Ketua DPW 2 TTKKBI Berkomitmen dan Bersinergi dengan Pemkot Bekasi: Hidupkan Kembali Siskamling

Oleh: Brian May

KLISE, KOTA BEKASI – Ketua DPW 2 TTKKBI (Tjimande Tari Kolot Karuhun Banten Indonesia) Kota Bekasi Brian May berkomitmen siap berkolaborasi dan bersinergi dengan Pemerintah Kota Bekasi dalam menghidupkan kamtibmas, serta mendukung Operasi Brantas Jaya Tahun 2025. Bahwa segala bentuk premanisme kekerasan itu sangat bertentangan dengan undang-undang Dasar 45 dan Pancasila yang menjadi asas negara kita kesatuan Republik Indonesia.

Bahkan utamanya dari sisi Hukum Agama manapun, lanjutnya, siapapun yang melakukan tindakan kekerasan atau premanisme maka seluruh lapisan masyarakat berhak dan wajib untuk melaporkan ke pihak yang berwajib.
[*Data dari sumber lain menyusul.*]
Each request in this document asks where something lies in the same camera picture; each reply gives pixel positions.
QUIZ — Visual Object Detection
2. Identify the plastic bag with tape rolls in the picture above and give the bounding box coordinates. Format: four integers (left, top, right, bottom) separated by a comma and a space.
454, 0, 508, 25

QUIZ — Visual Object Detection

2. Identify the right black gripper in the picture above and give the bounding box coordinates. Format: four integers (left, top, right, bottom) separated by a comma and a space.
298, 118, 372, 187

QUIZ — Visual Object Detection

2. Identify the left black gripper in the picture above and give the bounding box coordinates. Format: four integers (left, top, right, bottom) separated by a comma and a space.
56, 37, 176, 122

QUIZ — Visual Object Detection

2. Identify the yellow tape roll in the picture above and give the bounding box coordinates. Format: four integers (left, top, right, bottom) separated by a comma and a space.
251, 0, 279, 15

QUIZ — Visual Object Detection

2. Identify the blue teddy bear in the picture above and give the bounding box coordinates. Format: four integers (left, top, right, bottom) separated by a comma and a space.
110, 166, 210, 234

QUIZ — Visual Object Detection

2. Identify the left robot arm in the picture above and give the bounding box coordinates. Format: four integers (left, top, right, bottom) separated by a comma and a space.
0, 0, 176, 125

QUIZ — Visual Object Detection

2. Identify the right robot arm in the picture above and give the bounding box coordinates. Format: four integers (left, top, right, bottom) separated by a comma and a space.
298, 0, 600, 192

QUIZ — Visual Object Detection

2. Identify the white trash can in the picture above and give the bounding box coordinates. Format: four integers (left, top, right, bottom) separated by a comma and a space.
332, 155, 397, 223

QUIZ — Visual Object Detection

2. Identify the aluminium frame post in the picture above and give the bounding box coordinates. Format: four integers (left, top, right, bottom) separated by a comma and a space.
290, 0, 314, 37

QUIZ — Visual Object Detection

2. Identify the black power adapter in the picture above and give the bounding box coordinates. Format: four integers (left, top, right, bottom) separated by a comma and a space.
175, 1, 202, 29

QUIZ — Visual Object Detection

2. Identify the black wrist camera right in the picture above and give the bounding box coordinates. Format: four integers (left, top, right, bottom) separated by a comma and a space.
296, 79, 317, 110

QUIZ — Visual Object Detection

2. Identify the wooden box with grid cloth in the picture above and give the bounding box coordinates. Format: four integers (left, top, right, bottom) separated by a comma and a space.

“Saya juga berharap sekali seandainya memang bisa terwujud organisasi – organisasi masyarakat organisasi budaya organisasi pemuda dan kemahasiswaan bisa sinergi dengan pemerintahan untuk saling bekerja sama dalam berkontribusi waspada dan kompak memerangi aksi – aksi premanisme aksi – aksi kekerasan di Kota Bekasi,” kata Ketua DPW 2 TTKKBI.

Lebih lanjutnya ia mengatakan, para ketua – ketua ormas dari tingkat kota, kecamatan, kelurahan, bahkan sampai ada yang ketingkat rw seharusnya bisa bersinergi dengan masyarakat dengan kepala lingkungan setempat untuk menghidupkan kembali siskamling, sama – sama untuk berpatroli, sama – sama menjaga lingkungannya untuk mengurangi dan mencegah dari setiap aksi premanisme, begal dan kekerasan tersebut.

“Kita semua tau saat ini organisasi kemasyarakatan sudah sangat negatif di mata masyarakat, dikarenakan tidak ada ataupun kurangnya komunikasi dengan para stakeholder yang ada di wilayahnya masing-masing, mari sama-sama kita bangkit, kita sama-sama menjalin komunikasi menjalin kerjasama, bersinergi, kolaborasi dengan pemerintahan, TNI dan polri, atau pun dengan lingkungan,” ungkap Brian.

Seluruh lapisan, tambahnya, masyarakat agar kita bisa sama – sama menjaga Kota Bekasi dari hal – hal yang tidak kita inginkan dan juga dari hal – hal yang tidak kita harapkan.